(Data items)
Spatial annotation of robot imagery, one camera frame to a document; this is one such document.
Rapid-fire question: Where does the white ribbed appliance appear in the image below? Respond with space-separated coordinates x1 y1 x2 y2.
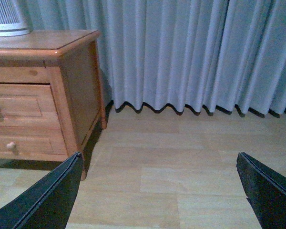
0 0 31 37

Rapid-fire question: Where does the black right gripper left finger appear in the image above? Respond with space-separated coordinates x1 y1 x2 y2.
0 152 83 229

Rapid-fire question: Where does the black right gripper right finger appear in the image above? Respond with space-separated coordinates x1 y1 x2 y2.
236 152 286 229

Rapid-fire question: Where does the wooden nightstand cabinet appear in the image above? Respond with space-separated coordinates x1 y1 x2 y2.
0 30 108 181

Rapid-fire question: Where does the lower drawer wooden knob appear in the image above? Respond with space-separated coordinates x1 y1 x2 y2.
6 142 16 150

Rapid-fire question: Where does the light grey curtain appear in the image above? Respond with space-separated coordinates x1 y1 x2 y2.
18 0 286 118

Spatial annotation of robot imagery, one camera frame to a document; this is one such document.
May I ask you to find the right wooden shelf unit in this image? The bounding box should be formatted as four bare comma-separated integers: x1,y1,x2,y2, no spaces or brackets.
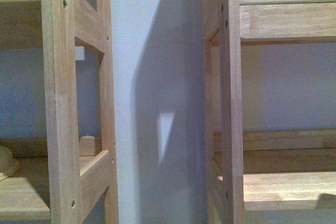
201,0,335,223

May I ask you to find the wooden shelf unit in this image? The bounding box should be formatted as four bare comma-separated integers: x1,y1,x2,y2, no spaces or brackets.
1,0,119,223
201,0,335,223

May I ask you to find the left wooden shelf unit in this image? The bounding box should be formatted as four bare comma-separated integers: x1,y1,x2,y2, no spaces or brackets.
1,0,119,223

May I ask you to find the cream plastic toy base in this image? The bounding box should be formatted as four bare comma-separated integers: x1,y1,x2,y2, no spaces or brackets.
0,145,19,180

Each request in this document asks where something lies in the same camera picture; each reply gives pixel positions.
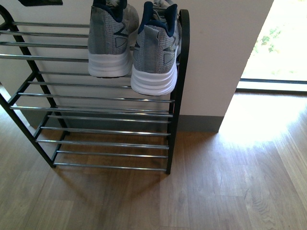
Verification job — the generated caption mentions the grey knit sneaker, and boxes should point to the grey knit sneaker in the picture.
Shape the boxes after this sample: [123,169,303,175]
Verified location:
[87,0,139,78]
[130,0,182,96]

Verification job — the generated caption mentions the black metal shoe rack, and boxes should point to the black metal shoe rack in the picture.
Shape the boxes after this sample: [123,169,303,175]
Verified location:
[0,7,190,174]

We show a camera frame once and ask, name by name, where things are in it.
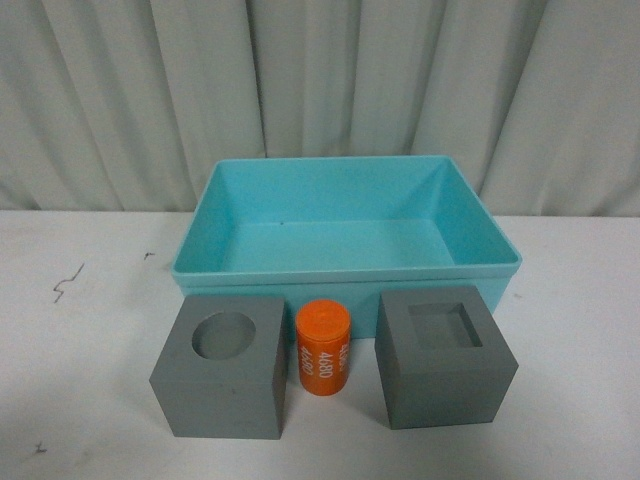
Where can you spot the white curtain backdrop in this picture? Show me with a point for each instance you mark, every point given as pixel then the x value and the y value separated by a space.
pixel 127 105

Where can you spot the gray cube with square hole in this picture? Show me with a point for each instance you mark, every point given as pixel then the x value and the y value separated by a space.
...
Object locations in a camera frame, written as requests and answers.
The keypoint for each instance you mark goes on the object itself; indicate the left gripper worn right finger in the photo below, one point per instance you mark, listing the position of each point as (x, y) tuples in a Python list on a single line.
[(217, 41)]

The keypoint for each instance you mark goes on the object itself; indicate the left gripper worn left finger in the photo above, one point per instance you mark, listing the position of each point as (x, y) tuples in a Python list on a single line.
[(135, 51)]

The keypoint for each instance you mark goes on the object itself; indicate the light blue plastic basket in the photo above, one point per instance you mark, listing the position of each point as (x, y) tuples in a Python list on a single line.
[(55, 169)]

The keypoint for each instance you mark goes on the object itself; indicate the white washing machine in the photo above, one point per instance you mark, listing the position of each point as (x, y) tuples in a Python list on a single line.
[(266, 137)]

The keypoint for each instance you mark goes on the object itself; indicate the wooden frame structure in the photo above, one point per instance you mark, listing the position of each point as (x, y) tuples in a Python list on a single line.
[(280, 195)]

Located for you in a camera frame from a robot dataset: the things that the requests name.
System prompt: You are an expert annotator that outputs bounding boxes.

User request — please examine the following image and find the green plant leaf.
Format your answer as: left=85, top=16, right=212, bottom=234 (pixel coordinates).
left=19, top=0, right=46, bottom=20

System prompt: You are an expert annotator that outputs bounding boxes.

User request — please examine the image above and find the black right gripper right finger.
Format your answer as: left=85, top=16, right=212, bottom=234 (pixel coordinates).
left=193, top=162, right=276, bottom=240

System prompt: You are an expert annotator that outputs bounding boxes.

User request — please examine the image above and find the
--
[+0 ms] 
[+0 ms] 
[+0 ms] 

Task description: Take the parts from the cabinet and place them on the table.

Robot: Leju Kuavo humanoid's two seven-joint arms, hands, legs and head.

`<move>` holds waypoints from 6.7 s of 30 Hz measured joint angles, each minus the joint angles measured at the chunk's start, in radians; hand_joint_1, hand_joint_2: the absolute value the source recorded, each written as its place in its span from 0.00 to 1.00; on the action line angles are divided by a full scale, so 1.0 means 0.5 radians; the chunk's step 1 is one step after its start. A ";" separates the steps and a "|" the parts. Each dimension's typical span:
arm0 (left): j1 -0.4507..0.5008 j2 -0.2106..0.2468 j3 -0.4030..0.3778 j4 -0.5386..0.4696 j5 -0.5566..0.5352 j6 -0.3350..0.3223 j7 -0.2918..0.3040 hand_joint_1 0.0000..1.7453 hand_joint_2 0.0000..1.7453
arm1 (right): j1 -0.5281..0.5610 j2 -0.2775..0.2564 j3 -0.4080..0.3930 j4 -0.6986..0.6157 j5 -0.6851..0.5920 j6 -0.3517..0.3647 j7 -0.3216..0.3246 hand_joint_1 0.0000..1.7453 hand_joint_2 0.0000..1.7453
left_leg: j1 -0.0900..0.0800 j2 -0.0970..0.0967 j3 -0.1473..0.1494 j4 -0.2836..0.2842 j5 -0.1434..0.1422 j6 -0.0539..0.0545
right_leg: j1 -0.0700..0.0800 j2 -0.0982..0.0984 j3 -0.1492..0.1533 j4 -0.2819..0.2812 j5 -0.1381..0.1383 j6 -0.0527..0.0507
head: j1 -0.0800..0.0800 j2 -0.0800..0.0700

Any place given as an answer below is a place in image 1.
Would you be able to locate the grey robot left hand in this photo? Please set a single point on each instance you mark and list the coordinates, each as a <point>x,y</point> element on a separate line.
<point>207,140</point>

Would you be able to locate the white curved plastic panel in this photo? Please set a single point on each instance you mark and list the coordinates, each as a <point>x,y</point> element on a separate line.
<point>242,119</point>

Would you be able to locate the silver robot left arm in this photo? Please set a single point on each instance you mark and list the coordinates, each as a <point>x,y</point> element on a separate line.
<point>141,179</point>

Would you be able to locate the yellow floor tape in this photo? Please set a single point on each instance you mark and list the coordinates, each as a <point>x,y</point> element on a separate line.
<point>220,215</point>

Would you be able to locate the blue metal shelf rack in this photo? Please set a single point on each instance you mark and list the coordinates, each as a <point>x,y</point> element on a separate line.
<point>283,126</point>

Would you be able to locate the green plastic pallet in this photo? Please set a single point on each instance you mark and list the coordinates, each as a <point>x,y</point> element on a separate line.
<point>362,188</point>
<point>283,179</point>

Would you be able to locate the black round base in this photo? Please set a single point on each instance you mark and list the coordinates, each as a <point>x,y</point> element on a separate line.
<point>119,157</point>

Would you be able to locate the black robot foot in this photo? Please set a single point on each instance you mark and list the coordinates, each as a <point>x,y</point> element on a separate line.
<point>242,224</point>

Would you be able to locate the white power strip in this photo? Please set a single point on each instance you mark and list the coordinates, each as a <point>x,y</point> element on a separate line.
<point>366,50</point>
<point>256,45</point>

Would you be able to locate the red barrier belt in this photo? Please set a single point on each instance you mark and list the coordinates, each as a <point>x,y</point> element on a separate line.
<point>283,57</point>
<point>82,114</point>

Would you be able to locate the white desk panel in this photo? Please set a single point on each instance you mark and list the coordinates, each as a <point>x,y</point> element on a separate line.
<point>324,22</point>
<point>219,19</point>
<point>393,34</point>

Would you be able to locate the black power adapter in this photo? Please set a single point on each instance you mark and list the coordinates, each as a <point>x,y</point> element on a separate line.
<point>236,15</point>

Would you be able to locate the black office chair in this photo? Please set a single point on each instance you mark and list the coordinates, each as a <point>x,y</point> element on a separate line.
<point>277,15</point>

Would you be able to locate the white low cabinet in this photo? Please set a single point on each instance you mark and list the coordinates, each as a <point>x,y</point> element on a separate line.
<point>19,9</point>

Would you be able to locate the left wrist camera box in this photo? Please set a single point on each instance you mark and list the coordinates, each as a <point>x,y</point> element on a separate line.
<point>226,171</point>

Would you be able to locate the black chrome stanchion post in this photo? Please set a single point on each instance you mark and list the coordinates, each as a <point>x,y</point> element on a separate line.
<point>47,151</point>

● **Work item**
In the entries above, find the line holding "<point>277,15</point>" and the line holding "<point>19,9</point>"; print both of them and every line between, exactly, and nothing else.

● **Answer box**
<point>277,15</point>

Would you be able to locate the white low cabinet in this photo? Please set a single point on each instance you mark and list the coordinates, each as a <point>x,y</point> element on a separate line.
<point>19,9</point>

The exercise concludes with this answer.